▶ [Exercise details]:
What's required is a verbatim printout of all the data.

--- Data provided Enclosed Below ---

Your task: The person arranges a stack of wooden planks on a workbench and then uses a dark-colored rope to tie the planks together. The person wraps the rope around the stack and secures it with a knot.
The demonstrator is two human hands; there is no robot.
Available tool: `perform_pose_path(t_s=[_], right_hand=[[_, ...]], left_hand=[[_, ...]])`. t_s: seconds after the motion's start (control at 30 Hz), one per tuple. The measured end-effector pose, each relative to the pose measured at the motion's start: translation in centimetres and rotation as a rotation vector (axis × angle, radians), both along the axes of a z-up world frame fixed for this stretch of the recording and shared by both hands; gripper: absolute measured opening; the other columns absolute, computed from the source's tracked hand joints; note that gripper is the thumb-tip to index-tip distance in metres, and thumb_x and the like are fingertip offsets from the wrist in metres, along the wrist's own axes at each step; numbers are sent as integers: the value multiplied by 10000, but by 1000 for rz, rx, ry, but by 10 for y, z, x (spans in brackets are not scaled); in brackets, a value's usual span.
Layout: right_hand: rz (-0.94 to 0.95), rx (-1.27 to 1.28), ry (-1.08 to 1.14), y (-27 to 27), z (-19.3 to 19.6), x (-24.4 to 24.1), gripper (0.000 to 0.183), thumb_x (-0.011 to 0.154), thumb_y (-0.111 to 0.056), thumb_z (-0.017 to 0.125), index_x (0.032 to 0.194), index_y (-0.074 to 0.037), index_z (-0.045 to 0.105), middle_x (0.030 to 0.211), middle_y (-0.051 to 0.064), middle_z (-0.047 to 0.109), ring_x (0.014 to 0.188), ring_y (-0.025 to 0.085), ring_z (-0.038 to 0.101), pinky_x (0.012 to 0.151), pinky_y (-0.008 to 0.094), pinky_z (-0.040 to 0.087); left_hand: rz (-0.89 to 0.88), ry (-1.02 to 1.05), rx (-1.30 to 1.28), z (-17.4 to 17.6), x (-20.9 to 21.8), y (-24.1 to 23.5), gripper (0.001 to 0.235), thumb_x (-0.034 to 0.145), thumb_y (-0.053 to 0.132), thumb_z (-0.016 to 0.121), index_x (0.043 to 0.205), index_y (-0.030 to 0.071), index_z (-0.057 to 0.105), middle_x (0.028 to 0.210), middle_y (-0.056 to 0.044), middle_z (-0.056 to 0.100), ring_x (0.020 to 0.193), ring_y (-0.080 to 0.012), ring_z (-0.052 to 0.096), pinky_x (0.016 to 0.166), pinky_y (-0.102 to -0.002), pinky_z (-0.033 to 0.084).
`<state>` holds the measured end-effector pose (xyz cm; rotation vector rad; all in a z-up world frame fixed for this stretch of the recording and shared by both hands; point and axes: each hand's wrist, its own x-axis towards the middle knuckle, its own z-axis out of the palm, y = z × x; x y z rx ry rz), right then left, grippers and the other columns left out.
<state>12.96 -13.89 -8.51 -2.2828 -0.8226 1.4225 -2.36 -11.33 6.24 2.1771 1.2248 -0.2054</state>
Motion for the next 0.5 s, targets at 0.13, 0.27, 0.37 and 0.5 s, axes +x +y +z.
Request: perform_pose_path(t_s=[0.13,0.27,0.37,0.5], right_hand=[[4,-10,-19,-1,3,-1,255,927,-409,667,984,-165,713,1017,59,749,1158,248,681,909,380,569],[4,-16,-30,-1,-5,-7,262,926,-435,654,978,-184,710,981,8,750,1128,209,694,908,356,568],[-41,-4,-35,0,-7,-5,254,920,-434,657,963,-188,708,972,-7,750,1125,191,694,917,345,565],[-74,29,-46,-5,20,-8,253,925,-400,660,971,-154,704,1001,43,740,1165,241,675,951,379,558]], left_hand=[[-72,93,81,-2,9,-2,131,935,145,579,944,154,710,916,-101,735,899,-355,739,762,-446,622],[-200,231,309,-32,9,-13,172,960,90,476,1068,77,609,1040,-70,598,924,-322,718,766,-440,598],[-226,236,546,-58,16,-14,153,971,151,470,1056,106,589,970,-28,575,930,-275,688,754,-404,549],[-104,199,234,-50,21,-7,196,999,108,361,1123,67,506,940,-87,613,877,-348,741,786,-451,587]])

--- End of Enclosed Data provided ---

▶ [Response to the task]:
Your task: The person arranges a stack of wooden planks on a workbench and then uses a dark-colored rope to tie the planks together. The person wraps the rope around the stack and secures it with a knot.
The demonstrator is two human hands; there is no robot.
Available tool: `perform_pose_path(t_s=[_], right_hand=[[_, ...]], left_hand=[[_, ...]])`. t_s: seconds after the motion's start (control at 30 Hz), one per tuple. The measured end-effector pose, each relative to the pose measured at the motion's start: translation in centimetres and rotation as a rotation vector (axis × angle, radians), both along the axes of a z-up world frame fixed for this stretch of the recording and shared by both hands; gripper: absolute measured opening; the other columns absolute, computed from the source's tracked hand joints; note that gripper is the thumb-tip to index-tip distance in metres, and thumb_x and the like are fingertip offsets from the wrist in metres, along the wrist's own axes at each step; numbers are sent as integers: the value multiplied by 10000, but by 1000 for rz, rx, ry, but by 10 for y, z, x (spans in brackets are not scaled); in brackets, a value's usual span.
Layout: right_hand: rz (-0.94 to 0.95), rx (-1.27 to 1.28), ry (-1.08 to 1.14), y (-27 to 27), z (-19.3 to 19.6), x (-24.4 to 24.1), gripper (0.000 to 0.183), thumb_x (-0.011 to 0.154), thumb_y (-0.111 to 0.056), thumb_z (-0.017 to 0.125), index_x (0.032 to 0.194), index_y (-0.074 to 0.037), index_z (-0.045 to 0.105), middle_x (0.030 to 0.211), middle_y (-0.051 to 0.064), middle_z (-0.047 to 0.109), ring_x (0.014 to 0.188), ring_y (-0.025 to 0.085), ring_z (-0.038 to 0.101), pinky_x (0.012 to 0.151), pinky_y (-0.008 to 0.094), pinky_z (-0.040 to 0.087); left_hand: rz (-0.89 to 0.88), ry (-1.02 to 1.05), rx (-1.30 to 1.28), z (-17.4 to 17.6), x (-20.9 to 21.8), y (-24.1 to 23.5), gripper (0.001 to 0.235), thumb_x (-0.034 to 0.145), thumb_y (-0.053 to 0.132), thumb_z (-0.016 to 0.121), index_x (0.043 to 0.205), index_y (-0.030 to 0.071), index_z (-0.057 to 0.105), middle_x (0.028 to 0.210), middle_y (-0.056 to 0.044), middle_z (-0.056 to 0.100), ring_x (0.020 to 0.193), ring_y (-0.080 to 0.012), ring_z (-0.052 to 0.096), pinky_x (0.016 to 0.166), pinky_y (-0.102 to -0.002), pinky_z (-0.033 to 0.084).
`<state>` holds the measured end-effector pose (xyz cm; rotation vector rad; all in a z-up world frame fixed for this stretch of the recording and shared by both hands; point and axes: each hand's wrist, its own x-axis towards the middle knuckle, its own z-axis out of the palm, y = z × x; x y z rx ry rz), right then left, grippers and the other columns left out.
<state>12.96 -13.89 -8.51 -2.2828 -0.8226 1.4225 -2.36 -11.33 6.24 2.1771 1.2248 -0.2054</state>
Motion for the next 0.5 s, targets at 0.13, 0.27, 0.37 and 0.5 s, axes +x +y +z.
Request: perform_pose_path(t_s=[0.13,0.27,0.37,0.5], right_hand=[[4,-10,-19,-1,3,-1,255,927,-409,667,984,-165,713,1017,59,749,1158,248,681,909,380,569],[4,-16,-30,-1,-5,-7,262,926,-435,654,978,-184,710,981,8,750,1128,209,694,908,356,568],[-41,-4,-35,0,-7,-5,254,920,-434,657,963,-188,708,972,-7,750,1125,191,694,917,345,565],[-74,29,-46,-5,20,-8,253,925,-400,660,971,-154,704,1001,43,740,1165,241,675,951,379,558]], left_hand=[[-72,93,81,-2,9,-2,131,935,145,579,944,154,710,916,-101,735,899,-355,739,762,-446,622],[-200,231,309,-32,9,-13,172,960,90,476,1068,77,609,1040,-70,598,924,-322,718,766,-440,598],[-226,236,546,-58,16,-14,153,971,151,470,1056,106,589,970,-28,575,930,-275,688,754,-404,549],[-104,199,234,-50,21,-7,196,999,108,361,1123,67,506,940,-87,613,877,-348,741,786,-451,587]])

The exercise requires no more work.